Count the lines in the following data that include "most". Please write only the number.
= Beginning of Section =
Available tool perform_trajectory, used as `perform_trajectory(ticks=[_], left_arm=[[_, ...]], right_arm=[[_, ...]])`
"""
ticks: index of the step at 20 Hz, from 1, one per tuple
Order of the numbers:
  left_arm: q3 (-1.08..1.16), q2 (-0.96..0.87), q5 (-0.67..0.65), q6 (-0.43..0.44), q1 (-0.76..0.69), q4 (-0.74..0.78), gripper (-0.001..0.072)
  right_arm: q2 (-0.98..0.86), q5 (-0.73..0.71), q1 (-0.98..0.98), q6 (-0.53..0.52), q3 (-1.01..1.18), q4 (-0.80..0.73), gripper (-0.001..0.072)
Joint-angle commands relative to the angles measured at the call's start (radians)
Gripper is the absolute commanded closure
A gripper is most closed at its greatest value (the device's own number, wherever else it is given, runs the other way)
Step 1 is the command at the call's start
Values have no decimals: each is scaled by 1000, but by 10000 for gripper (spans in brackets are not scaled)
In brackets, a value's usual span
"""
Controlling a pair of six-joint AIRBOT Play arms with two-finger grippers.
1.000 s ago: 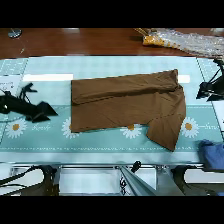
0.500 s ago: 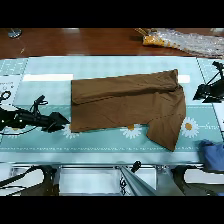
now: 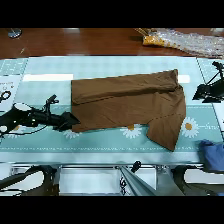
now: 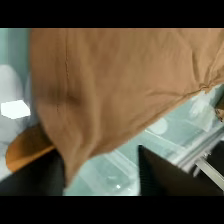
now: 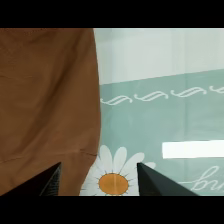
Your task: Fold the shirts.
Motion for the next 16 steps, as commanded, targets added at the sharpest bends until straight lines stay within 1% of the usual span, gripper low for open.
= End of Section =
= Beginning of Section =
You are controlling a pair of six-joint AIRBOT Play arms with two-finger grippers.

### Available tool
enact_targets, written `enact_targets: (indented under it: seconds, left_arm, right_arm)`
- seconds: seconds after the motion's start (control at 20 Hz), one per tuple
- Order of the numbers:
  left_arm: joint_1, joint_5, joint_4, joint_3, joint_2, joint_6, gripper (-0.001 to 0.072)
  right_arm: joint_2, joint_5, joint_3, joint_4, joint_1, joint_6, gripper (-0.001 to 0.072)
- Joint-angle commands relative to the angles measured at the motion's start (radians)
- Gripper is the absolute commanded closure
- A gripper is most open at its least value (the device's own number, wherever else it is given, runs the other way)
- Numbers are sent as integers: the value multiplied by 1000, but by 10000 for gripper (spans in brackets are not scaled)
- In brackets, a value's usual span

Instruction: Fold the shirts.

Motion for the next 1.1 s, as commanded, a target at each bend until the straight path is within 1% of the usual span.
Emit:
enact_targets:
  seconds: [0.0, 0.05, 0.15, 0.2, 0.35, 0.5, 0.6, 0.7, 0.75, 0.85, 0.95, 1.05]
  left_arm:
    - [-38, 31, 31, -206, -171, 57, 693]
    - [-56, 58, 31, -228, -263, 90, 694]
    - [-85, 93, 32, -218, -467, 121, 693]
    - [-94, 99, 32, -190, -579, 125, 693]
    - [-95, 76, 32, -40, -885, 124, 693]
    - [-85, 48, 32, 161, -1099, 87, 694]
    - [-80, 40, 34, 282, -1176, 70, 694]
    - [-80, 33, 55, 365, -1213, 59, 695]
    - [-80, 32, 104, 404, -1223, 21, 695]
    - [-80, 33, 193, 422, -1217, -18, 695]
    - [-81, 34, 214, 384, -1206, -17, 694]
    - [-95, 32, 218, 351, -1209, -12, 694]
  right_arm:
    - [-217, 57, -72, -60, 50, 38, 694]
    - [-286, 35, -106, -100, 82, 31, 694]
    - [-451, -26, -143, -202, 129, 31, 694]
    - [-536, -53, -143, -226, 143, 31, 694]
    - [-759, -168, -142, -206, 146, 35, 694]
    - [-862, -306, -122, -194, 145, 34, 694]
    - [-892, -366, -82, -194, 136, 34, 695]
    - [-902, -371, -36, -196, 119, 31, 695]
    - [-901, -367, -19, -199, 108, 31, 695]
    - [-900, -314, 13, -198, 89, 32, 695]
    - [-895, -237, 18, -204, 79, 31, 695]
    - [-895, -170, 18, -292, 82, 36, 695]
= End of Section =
Solution for this task: 2